Hi,
My name is Alex, currently PhD student in the University of Oxford.
This topic is similar to another one (viewtopic.php?f=13&t=8362&p=18787&hilit=martin#p18787) however my problem is slightly different so this is not a duplication.
I have uploaded an example file using this link: http://qa.openmicroscopy.org.uk/qa/upload/ and the file is called: Example_image_1.oir. Would it be also useful to upload a smaller file that works as a "positive control"?

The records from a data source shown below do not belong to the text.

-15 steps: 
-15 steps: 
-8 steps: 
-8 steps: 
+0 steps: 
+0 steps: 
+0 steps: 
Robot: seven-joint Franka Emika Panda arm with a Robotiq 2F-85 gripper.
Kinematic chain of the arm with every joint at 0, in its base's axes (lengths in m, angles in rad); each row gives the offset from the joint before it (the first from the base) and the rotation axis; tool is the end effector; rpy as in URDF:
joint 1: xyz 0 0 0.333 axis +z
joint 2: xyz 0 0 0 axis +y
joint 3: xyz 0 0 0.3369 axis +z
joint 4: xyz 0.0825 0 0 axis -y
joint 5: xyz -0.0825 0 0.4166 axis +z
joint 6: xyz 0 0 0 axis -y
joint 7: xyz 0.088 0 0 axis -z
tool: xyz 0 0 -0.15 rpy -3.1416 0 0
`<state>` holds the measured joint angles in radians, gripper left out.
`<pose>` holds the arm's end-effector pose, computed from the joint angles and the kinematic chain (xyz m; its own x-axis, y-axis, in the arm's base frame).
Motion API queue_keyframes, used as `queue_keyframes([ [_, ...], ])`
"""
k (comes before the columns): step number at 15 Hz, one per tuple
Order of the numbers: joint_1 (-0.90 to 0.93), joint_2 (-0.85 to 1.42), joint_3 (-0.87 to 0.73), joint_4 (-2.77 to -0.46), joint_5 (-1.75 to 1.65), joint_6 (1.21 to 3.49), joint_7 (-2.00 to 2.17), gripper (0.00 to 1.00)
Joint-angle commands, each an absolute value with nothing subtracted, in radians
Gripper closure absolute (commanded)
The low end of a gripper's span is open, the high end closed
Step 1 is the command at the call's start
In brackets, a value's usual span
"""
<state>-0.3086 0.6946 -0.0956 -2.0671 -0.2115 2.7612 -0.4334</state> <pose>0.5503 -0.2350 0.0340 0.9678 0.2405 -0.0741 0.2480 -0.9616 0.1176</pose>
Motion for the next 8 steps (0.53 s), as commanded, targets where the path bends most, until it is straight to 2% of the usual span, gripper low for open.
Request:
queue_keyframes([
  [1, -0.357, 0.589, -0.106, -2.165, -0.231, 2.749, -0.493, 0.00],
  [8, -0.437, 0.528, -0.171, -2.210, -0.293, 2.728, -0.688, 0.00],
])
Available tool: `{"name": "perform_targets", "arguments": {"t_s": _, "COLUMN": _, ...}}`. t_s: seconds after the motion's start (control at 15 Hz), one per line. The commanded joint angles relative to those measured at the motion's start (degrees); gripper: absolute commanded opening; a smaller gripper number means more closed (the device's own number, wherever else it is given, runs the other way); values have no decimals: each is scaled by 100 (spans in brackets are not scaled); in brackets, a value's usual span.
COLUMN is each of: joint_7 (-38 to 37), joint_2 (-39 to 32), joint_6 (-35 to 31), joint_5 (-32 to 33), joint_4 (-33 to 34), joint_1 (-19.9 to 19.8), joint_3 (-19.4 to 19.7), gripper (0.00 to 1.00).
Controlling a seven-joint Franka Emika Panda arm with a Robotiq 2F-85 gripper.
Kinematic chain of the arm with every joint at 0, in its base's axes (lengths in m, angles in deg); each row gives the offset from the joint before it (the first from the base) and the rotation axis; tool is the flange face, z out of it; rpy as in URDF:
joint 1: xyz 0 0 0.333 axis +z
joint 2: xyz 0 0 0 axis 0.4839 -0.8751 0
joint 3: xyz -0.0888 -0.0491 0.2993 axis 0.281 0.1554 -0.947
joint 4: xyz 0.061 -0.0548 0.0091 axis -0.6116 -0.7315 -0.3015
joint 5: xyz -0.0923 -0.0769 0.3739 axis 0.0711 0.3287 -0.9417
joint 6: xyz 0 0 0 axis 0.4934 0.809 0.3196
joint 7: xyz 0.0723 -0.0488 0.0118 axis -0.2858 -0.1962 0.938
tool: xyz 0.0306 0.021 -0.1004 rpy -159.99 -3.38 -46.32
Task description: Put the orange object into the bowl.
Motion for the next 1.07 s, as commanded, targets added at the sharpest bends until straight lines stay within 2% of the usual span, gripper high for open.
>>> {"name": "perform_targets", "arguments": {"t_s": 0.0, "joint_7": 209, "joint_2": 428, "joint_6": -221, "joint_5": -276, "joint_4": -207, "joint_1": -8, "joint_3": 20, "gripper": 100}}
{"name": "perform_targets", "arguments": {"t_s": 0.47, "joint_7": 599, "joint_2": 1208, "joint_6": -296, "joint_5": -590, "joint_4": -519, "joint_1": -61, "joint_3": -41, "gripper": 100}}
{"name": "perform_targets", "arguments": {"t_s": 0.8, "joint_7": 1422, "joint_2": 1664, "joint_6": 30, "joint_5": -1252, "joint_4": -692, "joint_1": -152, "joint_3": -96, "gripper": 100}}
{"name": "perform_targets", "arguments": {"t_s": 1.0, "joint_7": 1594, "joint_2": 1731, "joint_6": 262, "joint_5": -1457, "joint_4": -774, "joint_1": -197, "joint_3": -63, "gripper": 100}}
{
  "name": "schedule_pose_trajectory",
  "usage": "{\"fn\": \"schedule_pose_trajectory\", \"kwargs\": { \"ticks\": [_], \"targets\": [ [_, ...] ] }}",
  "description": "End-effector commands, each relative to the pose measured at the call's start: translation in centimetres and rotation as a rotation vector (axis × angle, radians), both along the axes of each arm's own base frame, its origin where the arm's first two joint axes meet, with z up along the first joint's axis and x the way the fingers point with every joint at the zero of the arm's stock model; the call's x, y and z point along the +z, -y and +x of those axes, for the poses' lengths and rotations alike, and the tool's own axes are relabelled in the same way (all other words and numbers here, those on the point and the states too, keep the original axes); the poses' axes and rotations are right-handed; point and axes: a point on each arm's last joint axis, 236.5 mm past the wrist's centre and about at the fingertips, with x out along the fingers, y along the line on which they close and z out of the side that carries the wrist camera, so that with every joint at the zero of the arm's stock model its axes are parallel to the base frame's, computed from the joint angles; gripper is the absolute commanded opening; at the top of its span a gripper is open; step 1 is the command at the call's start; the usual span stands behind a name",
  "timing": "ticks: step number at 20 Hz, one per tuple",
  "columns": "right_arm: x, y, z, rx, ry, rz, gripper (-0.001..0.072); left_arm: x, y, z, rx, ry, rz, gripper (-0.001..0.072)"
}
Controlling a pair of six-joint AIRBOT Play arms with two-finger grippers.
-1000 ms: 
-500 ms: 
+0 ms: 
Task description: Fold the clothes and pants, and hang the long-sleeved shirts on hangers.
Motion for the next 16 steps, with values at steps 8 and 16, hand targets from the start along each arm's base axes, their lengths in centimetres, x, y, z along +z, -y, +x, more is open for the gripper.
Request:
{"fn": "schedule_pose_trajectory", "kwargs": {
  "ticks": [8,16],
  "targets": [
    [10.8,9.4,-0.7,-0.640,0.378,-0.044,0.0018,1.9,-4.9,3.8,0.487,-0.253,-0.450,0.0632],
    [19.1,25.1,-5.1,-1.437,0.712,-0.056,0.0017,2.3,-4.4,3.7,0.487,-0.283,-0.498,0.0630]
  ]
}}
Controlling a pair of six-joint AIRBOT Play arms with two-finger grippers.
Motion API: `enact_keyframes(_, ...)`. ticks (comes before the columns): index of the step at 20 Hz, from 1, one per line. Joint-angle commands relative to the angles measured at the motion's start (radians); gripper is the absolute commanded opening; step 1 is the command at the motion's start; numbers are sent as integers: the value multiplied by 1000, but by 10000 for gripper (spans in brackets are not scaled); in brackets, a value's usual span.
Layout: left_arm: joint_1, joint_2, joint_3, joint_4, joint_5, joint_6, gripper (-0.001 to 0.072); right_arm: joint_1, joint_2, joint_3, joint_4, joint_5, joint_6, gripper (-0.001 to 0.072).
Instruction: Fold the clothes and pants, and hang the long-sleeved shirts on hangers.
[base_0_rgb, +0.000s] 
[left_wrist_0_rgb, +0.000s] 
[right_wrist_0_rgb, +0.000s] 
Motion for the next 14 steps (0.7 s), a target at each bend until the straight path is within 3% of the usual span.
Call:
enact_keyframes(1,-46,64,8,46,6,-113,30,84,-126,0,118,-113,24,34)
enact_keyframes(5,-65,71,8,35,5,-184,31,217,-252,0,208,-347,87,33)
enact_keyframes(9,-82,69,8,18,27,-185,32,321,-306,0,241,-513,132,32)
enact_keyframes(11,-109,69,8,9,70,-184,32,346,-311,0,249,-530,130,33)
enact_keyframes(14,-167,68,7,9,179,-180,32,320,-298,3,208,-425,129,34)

I have the following problem with Olympus .oir files:
When the .oir file is large (>1GB) and consisting of stitched images it won't open via the Bio-formats FIji plug-in. When I try to open it, FIji says "Reading file header" but it never finishes reading and opening the file.
I have acquired this file using an Olympus microscope FV 3000. When you are imaging a large object (in my case a fluorescent brain slice) you can choose an option to take many images that tile the entire object and then stitch them together into a single image. This is what I mean by a stitched image.
The Bio-formats Fiji plug-in works fine for files which are stitched AND <1GB OR >1GB and NOT stitched but not for stitched AND >1GB.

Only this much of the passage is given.